Problem requirements —
Look through the entries for the string "backpack" and copy every line where it shows up.

Records from a data collection:
'''
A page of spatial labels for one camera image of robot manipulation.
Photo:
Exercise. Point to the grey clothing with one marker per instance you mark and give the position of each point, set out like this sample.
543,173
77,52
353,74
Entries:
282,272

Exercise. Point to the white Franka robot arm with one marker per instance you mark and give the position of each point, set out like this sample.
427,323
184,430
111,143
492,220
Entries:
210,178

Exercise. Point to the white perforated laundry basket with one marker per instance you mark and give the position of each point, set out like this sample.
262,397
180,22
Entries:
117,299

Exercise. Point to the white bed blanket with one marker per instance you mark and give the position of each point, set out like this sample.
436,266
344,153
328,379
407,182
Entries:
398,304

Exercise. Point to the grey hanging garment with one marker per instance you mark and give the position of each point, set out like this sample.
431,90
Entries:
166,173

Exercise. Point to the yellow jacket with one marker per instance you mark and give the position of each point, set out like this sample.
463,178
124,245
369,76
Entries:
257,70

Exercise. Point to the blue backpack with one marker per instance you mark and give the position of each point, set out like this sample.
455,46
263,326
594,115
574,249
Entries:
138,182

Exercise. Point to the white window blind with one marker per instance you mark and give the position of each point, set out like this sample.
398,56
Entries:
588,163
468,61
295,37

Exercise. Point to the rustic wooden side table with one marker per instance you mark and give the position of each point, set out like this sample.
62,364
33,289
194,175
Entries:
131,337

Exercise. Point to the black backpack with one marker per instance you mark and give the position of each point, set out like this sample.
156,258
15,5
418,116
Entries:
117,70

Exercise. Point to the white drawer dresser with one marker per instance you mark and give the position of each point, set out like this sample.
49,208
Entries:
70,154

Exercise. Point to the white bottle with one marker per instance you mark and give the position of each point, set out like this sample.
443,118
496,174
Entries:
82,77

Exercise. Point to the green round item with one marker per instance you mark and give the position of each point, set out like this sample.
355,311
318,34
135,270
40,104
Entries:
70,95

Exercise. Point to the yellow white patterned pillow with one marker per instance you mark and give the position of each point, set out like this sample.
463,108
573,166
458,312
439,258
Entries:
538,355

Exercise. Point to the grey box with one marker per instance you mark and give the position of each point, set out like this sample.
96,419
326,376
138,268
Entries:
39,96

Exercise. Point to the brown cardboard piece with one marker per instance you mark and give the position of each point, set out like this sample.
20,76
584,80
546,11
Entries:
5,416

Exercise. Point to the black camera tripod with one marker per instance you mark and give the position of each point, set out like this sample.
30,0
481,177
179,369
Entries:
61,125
'''
Answer section —
Exercise. Point to the blue backpack with one marker per instance you mark and give the position of each point, set out like this sample.
Exercise. Point to the black backpack with one marker per instance you mark and give the position of each point, set out like this sample.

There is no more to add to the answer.